Tonico era pessoa com uma crença e um temor muito grande em seu coração, e fala para Zé:
_Não devemos abusar, não sabemos se essa história que falam é verdadeira, melhor continuarmos caminhando e assistirmos ao espetáculo.
Zé não deu ouvido ao que seu amigo falou e já foi dando um grito e falando:
_Se tiver alguma coisa aqui, que ela apareça, porque hoje eu quero deixar de ser pobre, quero desenterrar essa panelinha de ouro que tanto as pessoas falam, hoje eu quero ver se ela existe ou não.
Falando isso, parecia que as árvores começaram e se mexer com um vento forte que vinha sobre elas e as folhas caíam sobre os seus chapéus, parecia ser um sinal de que não deveriam mexer ou abusar dessas histórias antigas. Zé não se conformando continua a gritar e nesse momento parecia que os barrancos da estrada estavam se desmoronando sobre seus pés. Tonico pede para Zé parar com essas coisas porque não estava gostando do que estava acontecendo. Zé não parou, continuou gritando e de repente os barrancos pararam de cair, o vento foi parando lentamente e do córrego parecia vir um baralho, eram passos que vinham em sua direção e logo subiram o barranco. Os dois amigos ficaram com medo e foram caminhando, o barulho dos passos os acompanhava, parecia que uma pessoa estava em cima do barranco, então eles aumentaram os passos da caminhada e aquele barulho também passava a andar mais rápido, logo foram saindo daquela estrada de mata fechada, a lua começou a aparecer novamente no céu. Na frente deles havia uma ponte, pela qual eles passaram, mas os passos continuavam atrás deles na estrada e continuaram a segui-los até chegar na ponte,  eles passaram e logo na frente havia uma cruz na estrada, era um cruzeiro que representava que logo à frente havia uma igreja, eles passaram pela cruz e os passos que estavam os seguindo parou em frente a cruz e ali ficou.

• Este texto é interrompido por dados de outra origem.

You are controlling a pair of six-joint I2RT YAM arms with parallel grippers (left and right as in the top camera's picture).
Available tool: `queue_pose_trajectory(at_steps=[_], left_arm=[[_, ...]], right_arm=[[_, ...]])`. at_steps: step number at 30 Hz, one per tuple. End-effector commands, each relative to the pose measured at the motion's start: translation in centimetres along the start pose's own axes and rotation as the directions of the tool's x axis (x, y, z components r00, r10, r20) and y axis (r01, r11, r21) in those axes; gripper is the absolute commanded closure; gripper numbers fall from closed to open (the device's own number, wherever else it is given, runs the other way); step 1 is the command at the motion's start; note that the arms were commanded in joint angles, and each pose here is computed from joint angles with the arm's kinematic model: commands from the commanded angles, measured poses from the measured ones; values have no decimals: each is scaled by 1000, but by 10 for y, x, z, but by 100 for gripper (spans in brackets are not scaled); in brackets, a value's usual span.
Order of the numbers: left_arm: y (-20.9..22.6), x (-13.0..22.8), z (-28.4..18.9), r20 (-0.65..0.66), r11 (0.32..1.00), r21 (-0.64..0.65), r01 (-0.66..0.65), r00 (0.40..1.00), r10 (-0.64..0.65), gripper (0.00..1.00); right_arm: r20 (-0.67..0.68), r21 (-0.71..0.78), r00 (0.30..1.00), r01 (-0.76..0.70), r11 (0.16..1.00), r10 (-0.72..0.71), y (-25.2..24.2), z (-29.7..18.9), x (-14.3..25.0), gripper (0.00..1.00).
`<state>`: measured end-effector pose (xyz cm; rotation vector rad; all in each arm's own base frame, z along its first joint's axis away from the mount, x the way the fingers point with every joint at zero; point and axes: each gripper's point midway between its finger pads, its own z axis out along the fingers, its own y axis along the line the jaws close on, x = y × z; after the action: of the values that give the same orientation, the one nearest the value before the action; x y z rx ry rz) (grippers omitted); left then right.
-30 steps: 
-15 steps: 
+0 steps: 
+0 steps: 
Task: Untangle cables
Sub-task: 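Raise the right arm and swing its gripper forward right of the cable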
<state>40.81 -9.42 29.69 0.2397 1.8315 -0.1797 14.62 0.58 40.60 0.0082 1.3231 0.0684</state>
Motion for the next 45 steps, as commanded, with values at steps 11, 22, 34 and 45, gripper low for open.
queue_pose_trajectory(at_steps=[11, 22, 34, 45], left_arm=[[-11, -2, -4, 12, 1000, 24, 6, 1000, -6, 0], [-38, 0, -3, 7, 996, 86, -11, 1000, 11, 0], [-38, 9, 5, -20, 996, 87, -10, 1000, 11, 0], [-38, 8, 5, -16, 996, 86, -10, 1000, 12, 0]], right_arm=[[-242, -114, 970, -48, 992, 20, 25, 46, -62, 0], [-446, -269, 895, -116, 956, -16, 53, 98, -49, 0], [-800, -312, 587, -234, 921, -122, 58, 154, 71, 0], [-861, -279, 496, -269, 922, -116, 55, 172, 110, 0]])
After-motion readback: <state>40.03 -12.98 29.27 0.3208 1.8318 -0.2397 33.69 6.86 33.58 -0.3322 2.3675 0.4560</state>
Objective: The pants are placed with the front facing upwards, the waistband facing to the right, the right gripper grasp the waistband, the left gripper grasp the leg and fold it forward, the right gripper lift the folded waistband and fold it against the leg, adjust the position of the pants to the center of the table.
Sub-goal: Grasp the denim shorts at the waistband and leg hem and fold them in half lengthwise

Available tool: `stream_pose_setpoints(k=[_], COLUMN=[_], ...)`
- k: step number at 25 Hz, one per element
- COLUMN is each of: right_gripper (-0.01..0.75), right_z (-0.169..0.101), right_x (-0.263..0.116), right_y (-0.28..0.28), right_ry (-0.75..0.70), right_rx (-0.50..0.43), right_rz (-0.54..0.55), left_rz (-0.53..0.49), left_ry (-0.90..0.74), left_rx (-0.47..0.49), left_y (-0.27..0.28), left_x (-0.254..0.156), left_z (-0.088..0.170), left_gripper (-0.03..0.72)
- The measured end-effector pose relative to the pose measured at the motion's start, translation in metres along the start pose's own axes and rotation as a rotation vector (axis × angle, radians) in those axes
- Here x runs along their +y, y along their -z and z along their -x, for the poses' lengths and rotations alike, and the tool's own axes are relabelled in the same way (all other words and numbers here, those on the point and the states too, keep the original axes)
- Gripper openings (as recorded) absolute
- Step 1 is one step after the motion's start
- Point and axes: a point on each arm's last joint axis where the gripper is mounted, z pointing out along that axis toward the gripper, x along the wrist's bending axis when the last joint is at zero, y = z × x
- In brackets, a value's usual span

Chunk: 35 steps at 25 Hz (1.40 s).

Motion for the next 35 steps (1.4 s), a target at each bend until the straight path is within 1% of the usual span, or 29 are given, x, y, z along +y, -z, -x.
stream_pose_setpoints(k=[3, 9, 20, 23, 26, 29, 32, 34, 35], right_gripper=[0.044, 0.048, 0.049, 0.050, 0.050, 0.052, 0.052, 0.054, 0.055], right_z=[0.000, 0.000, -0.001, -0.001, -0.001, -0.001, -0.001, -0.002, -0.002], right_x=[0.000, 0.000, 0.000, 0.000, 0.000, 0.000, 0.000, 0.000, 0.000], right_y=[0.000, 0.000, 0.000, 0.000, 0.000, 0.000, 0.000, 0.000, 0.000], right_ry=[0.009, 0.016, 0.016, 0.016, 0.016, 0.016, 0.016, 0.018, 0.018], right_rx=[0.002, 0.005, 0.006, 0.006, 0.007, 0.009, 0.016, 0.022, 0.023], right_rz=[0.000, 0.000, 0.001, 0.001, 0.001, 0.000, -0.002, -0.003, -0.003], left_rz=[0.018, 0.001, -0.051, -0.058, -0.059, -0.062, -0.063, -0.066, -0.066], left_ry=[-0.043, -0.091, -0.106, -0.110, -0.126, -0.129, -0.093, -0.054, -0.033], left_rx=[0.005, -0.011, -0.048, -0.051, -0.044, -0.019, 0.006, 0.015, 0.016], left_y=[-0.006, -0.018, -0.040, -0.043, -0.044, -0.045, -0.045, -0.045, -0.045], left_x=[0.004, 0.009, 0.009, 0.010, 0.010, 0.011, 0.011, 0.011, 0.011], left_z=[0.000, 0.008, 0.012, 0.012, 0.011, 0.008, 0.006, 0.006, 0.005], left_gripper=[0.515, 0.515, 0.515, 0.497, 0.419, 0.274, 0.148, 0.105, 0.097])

Os amigos foram para o circo, assistiram ao espetáculo e quando estavam saindo Zé estava com muito medo e comentou com Tonico:
_Será que aquele bichinho está nos esperando para nos levar até a panelinha de ouro enterrada?
Tonico não gostando do comentário que Zé fez, fala:
_Se o barulho dos passos estiver nos seguindo, prometa que não vai falar nada, vamos caminhar quietos e sem comentários.
Passando pela cruz, o barulho dos passos continuou a segui-los e os foi acompanhando até a bifurcação de onde saíram, eles seguiram o caminho para suas casas e os passos desceram e terminaram no córrego de onde ele saiu.
No outro dia, Zé sem comentar com seu amigo, vai ver se as estradas tinham desmoronado, quando chegou no lugar levou um grande susto, a estrada estava limpa, sem nenhum sinal de desmoronamento. Depois daquele dia, Zé passou a ter um temor e um respeito parecido com o de Tonico, prometeu nunca mais fazer piadas com o que não conhecia. E nunca mais teve coragem de passar caminhando por aquele lugar.